The company has attracted more lower-income consumers who have been most hit by inflation through aggressive promotions and value meal deals, while an array of new menu item launches across its brands have also helped boost traffic.
Phillips 66 Joins Rival Refiners With Sharp Quarterly Profit Drop
Phillips 66 reported a sharp fall in second-quarter profit on Wednesday, the latest U.S. refiner to bear the brunt of a decline in margins from last year's sky-high levels when Russia's invasion of Ukraine squeezed fuel supplies.
Refiners' margins were beefed up last year as a rebound in fuel demand collided with a supply crunch caused by pandemic-era refinery closings and disruptions caused by Russia's invasion of Ukraine.
Kraft Heinz Misses Quarterly Sales Estimates As Higher Prices Dent Volumes
Kraft Heinz missed quarterly sales estimates on Wednesday as inflation-hit customers bought fewer packaged meals and condiments, discouraged by higher product prices.
U.S. packaged food makers have kept their product prices higher for more than two years to shield their margins from a surge in costs of labor, raw materials and transportation, but the benefits are starting to fade as consumers grow more price-conscious.
During the quarter, Kraft's volumes fell 7 percentage points from last year as customers hunted for cheaper alternatives for its ready-to-eat meals and snacks, sauces and cooking essentials, and traded down to private-label brands.
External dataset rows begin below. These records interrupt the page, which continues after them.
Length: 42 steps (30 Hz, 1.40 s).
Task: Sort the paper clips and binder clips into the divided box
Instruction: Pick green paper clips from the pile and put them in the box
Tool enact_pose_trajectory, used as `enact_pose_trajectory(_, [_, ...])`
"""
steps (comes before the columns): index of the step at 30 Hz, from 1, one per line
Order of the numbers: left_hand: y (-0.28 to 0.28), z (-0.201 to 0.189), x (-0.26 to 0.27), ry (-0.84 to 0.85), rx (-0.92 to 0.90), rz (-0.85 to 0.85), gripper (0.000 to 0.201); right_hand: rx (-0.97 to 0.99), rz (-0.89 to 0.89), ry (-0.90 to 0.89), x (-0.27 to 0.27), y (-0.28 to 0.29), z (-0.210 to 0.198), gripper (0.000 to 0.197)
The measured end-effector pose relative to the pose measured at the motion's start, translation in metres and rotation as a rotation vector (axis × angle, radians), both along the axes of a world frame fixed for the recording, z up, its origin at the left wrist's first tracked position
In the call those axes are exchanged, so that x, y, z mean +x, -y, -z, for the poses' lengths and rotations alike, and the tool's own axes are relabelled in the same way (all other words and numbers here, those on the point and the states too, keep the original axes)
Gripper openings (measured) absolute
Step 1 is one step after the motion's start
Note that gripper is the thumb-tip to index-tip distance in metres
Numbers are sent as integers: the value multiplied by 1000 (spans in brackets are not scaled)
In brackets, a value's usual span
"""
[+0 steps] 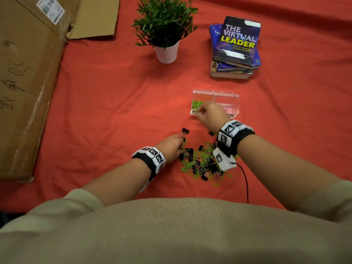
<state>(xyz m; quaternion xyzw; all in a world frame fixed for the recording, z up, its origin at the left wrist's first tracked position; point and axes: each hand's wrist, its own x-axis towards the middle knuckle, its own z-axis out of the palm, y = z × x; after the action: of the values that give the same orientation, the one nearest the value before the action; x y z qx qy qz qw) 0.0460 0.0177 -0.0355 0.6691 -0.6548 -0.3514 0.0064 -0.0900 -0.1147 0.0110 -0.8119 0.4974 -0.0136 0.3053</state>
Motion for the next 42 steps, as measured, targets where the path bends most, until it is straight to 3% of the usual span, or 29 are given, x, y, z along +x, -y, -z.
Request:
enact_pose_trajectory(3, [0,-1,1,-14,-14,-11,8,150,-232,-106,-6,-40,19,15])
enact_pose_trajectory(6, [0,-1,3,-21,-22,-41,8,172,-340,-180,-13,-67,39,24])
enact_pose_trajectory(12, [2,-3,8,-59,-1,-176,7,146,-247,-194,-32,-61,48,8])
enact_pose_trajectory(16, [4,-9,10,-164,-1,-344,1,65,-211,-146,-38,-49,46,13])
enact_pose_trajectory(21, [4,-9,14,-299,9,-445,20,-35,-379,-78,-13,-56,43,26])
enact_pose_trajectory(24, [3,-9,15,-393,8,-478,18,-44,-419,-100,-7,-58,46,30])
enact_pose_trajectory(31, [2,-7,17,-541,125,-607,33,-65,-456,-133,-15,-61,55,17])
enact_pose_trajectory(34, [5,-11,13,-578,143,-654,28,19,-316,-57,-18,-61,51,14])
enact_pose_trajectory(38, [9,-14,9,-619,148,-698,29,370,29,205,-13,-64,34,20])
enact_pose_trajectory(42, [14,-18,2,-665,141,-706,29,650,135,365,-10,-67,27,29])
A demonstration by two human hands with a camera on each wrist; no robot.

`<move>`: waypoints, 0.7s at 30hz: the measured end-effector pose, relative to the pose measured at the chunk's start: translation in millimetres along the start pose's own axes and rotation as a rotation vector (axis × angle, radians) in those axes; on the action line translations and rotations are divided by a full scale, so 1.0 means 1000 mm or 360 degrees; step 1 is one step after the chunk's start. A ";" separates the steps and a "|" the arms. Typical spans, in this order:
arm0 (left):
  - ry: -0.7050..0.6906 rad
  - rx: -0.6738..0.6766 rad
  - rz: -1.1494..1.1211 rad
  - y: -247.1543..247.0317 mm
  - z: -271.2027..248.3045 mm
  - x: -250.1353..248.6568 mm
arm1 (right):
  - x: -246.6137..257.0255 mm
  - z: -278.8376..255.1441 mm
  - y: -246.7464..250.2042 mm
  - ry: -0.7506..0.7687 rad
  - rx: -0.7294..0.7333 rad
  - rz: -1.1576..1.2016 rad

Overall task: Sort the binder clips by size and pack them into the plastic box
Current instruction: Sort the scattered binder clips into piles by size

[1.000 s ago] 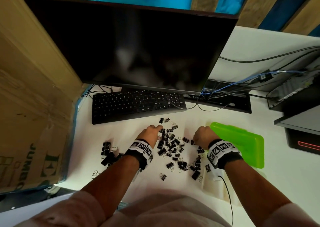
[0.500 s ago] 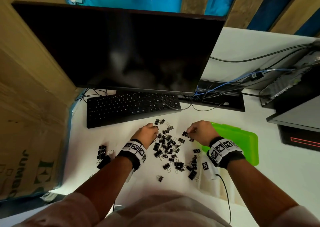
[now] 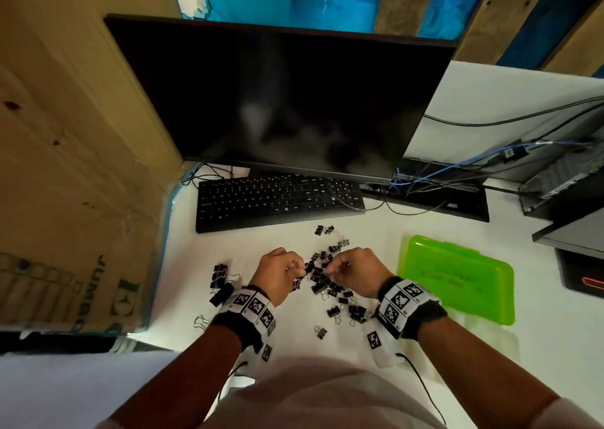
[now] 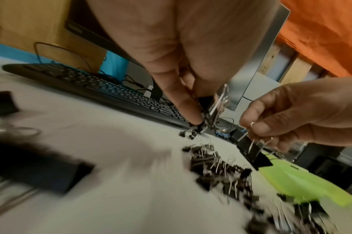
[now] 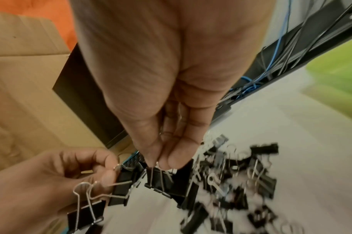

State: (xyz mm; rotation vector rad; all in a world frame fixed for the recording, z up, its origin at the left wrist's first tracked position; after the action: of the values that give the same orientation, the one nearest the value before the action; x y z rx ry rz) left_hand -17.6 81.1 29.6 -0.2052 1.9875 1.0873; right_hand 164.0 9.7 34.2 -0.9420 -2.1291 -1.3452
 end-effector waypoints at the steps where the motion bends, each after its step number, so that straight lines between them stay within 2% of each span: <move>1: 0.0046 0.0017 0.0001 -0.002 -0.011 0.006 | 0.003 0.000 -0.009 0.0022 0.0055 -0.0037; 6: 0.0093 0.0263 0.0191 -0.011 -0.055 0.043 | 0.019 -0.003 -0.050 0.0077 0.0320 -0.0137; 9: 0.0069 0.0385 0.0313 -0.019 -0.068 0.055 | 0.031 -0.002 -0.066 0.0098 0.0372 -0.0193; 11: 0.0079 0.0364 0.0318 -0.022 -0.073 0.060 | 0.038 -0.002 -0.076 0.0101 0.0377 -0.0236; 16: 0.0124 0.0119 0.0144 -0.019 -0.083 0.067 | 0.044 -0.008 -0.099 0.0150 0.0458 -0.0294; 19: 0.0073 0.0077 0.0102 -0.018 -0.089 0.068 | 0.044 -0.011 -0.103 0.0187 0.0507 -0.0256; 21: 0.0054 0.0099 0.0099 -0.019 -0.092 0.068 | 0.040 -0.013 -0.098 0.0180 0.0460 -0.0215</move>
State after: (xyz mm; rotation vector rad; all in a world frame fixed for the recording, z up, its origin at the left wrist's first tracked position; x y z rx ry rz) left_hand -106.3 15.6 -7.7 -0.1301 2.0671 1.0657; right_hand 64.8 -18.5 8.5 -0.6026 -2.2537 -1.0821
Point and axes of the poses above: each hand's wrist, its own z-axis towards the middle knuckle, its own y-axis out of the back of the hand, x = y × z, the point moved 2 cm from there along z, towards the middle knuckle, and after that the axes turned 6 degrees about x, right-handed, at the moved point
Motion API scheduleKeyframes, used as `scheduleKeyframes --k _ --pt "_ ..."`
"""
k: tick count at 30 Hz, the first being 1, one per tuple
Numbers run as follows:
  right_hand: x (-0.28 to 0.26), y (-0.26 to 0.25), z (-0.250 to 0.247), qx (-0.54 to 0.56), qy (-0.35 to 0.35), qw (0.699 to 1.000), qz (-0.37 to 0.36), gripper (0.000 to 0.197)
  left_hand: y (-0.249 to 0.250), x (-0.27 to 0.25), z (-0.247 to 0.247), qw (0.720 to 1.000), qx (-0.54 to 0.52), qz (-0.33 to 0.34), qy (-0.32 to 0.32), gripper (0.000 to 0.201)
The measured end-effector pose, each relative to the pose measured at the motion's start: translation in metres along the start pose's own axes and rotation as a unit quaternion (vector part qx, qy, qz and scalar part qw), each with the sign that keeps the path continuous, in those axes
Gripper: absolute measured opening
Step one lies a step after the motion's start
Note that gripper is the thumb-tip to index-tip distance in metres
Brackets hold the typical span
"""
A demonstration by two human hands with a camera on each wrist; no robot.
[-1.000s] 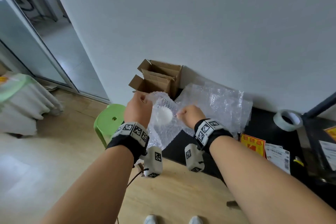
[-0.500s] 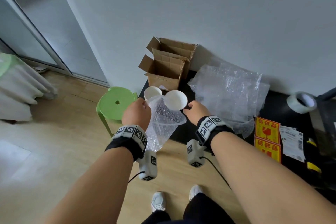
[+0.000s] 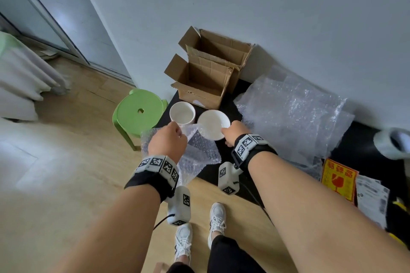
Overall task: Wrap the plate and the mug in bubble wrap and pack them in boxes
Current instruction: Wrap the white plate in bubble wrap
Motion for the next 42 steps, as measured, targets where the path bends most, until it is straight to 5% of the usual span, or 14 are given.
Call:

Grains Trader Bunge Lifts 2023 Earnings View After Q2 Profit Beat
Bunge Ltd raised its full-year earnings outlook on Wednesday after improved processing margins helped the agri-trader post a second-quarter profit above Wall Street estimates.
Shares of the company were up 2.3% in premarket trading.
Bunge forecast full-year adjusted profit to be at least $11.75 per share on an improving margin outlook, up from guidance of $11 a share previously and above the average analyst estimate of $11.60 per share, according to Refinitiv data.
Emerson Electric's Stock Rises After Quarterly Results Beat Estimates
Emerson Electric’s stock on Wednesday rose 4.8% in premarket trading after the industrial technology and engineering company’s fiscal Q3 results beat Wall Street’s estimates.
The company’s profit of $9.35 billion, or $16.28 a share, included a gain of $8.76 billion from discontinued operations.
Earnings from continuing operations more than doubled to $592 million, or $1.03 a share, from $226 million, or $0.38 a share, a year earlier.